The Vanguard Long Term Treasury ETF and the iShares TLT ETFs (iShares 20+ Years Treasury Bond) both crashed this week, as US Treasury yields soared to a 2-year high.
The TLT ETF has dropped to $86, a drop of over 14% compared to its August 2024 peak. It is now at its lowest point since May 2nd. VGLT has also fallen to $54.48, its lowest level since May 29th. Both funds continue to underperform as risks increase.
US bond yields are on the rise
The main reason for the TLT and VGLT ETFs’ decline is that US treasury rates have soared. This has led to a drop in their prices. Bond prices and yields are inversely correlated.
The 30-year US Government Bond yield soared to 4.92% Wednesday, its highest since November 2, and 26% higher than the lowest level of September last year. The ten-year and five-year yields have also continued to rise.
There are signs the 30-year yield is forming an inverse head-and-shoulders pattern, which is a popular bullish signal in the market. This pattern is composed of a neckline and two shoulders. It often leads to greater gains.
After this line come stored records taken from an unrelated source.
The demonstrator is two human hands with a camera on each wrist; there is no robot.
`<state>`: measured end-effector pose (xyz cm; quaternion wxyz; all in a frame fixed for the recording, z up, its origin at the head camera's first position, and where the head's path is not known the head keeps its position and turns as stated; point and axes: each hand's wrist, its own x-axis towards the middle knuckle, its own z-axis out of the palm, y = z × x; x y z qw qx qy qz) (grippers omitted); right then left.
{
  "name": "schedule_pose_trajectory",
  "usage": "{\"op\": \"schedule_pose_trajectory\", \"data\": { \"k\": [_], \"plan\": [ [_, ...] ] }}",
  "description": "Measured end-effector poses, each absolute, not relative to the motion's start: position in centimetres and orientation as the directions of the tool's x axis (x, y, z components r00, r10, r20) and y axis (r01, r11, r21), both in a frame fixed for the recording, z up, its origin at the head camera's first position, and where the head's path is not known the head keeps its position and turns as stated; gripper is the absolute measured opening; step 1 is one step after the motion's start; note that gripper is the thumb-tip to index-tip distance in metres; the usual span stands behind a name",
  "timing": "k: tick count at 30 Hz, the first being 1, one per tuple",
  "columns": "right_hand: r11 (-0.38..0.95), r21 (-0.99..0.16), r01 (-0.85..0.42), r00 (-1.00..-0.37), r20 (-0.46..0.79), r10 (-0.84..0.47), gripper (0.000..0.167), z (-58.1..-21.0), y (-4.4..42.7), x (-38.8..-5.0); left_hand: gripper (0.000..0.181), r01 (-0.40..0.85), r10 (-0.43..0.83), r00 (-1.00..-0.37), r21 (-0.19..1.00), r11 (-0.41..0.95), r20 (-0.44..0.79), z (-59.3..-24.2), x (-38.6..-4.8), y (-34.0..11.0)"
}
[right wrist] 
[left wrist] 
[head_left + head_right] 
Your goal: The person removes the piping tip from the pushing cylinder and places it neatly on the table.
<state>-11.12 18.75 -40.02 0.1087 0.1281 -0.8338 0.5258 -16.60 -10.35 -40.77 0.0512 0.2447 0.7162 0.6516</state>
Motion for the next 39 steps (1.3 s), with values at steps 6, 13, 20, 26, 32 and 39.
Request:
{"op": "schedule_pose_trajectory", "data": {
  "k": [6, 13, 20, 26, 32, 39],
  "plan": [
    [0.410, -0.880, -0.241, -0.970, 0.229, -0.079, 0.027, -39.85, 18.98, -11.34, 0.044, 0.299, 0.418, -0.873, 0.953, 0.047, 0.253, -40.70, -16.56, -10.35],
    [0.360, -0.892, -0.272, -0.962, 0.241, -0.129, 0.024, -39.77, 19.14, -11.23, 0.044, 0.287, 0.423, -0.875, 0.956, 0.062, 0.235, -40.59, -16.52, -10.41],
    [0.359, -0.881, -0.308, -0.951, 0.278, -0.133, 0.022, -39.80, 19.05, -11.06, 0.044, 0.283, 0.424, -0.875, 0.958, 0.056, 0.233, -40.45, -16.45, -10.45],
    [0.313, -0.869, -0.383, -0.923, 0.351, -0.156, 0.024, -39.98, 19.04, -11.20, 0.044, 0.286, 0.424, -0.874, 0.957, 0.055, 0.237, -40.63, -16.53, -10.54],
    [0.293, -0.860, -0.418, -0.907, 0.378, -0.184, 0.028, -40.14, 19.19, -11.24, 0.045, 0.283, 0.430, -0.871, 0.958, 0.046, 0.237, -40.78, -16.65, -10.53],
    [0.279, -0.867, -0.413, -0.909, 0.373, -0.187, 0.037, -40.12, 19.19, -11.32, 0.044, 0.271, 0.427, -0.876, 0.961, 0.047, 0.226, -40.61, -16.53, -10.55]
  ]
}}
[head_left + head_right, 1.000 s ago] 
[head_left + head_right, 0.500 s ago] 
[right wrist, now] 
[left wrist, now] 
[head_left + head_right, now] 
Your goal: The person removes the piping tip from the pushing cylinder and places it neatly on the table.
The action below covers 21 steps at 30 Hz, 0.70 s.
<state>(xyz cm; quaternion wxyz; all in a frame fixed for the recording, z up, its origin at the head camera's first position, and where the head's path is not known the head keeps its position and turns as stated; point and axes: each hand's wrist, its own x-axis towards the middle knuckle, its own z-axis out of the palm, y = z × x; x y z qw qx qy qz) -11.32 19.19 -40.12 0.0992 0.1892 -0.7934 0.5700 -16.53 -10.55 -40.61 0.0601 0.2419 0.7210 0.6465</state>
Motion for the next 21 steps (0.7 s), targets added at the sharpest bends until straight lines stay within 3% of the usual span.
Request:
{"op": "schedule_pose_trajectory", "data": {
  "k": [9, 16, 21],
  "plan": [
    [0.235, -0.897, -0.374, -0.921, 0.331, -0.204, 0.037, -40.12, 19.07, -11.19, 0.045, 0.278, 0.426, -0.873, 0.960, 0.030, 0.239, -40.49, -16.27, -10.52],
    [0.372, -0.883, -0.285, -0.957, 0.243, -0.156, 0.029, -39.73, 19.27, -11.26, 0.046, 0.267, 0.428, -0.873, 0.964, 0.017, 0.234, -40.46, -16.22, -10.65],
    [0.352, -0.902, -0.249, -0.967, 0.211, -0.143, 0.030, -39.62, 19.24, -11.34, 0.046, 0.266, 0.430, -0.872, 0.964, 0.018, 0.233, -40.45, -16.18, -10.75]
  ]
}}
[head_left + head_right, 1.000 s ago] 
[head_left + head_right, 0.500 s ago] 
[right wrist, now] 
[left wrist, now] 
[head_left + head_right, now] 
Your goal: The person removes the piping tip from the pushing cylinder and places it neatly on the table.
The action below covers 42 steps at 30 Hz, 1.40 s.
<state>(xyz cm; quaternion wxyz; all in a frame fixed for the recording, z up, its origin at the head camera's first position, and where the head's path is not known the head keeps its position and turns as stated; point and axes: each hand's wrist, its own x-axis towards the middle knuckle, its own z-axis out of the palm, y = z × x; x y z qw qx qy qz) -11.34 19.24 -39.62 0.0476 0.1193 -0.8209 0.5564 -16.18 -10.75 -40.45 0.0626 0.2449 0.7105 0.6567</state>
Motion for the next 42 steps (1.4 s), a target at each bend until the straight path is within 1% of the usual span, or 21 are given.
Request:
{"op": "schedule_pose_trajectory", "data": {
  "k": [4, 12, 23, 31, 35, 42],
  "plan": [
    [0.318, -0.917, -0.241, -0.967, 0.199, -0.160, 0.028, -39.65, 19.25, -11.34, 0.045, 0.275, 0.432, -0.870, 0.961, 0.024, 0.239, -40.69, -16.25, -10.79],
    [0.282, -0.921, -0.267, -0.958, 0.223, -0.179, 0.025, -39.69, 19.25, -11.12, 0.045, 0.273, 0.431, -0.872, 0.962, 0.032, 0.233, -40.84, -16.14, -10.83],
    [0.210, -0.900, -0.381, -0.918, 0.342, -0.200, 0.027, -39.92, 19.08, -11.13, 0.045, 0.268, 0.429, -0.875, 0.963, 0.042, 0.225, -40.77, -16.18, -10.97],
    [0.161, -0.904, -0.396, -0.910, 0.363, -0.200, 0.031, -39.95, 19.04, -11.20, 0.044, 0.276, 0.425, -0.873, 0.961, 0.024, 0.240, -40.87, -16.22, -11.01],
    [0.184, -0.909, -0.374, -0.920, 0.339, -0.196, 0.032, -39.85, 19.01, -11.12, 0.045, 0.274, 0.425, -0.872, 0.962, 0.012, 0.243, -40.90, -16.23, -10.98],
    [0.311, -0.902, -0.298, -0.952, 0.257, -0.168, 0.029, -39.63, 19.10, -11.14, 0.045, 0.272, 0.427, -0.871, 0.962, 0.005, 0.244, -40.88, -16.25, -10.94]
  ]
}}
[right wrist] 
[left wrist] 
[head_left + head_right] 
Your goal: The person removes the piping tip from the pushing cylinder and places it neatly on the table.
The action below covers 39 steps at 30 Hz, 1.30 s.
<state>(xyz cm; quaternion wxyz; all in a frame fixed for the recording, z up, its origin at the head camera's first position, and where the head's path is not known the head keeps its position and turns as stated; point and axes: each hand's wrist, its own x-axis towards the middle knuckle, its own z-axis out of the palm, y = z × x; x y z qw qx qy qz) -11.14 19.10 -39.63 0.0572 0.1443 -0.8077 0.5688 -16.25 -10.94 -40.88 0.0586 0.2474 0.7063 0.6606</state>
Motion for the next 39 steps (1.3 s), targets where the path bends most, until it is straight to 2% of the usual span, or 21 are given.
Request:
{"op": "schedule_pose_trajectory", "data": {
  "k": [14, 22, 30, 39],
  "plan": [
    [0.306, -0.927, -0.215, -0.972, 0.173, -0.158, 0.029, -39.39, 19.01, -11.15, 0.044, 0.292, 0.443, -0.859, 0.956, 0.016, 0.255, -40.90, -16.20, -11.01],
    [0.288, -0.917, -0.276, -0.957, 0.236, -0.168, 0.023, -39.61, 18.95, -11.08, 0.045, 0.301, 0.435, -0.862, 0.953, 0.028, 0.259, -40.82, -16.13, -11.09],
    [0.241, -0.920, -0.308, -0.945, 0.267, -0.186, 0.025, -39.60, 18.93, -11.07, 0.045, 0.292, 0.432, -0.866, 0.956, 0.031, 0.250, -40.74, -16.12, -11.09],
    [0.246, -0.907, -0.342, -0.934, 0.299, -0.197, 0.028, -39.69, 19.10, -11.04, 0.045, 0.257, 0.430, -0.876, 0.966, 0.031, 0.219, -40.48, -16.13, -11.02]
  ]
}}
The 30-year also formed a golden-cross pattern when the 50-day and the 200-day Exponential Moving Averages flipped. This cross is among the most bullish patterns on the market.
The 30-year yield Relative Strength Index and MACD continue to rise, a sign of momentum. There is a chance that it could rise to the high of 5.17% in 2023.
Why US yields are surging
US bond yields are surging after a series positive economic data points to higher interest rates longer.
Bureau of Labor Statistics data showed that there were over 8 million job vacancies available in the US, a six-month record. This is a sign of a strong labor market.
There is also a risk that US inflation will continue to be high for some time. The Consumer Price Index (CPI), which is the most important measure of inflation, rose from 2.4% to 2.7% last month. Fed officials expect US inflation will reach the 2% goal later in 2026.
If they work, some of Donald Trump’s policy can be highly inflationary. A high tariff on imported products, for example, would lead to a large price increase. The same applies to other policies such as mass deportations or tax cuts.
The next catalyst for the TLT/VGLT ETFs is the upcoming US Nonfarm Payrolls (NFP) report. These numbers will give us more information about the economy’s state and what to expect from Fed.
Read more: VGLT, TLT ETFs retreat as concerns of a “black swan” event rise
TLT ETF Analysis
TLT and VGLT ETFs always move in the exact same direction because they track the same assets. The daily chart shows the TLT fund in a strong downward trend since its peak of $100 in September last.
The 200-day and the 50-day moving averages crossed each other recently, forming a death cross pattern.
The stock has fallen below the important support of $88.9 and is now at its lowest level since 8 November. The MACD and Relative Strength (RSI) both point downwards.
The next level to watch is $84.7, which was its lowest swing on 24 April. A drop below this level will lead to further downside, possibly down to $78.55, the lowest level of last October. This TLT forecast is consistent with our previous outlook. The VGLT ETF is also likely to follow the same trend.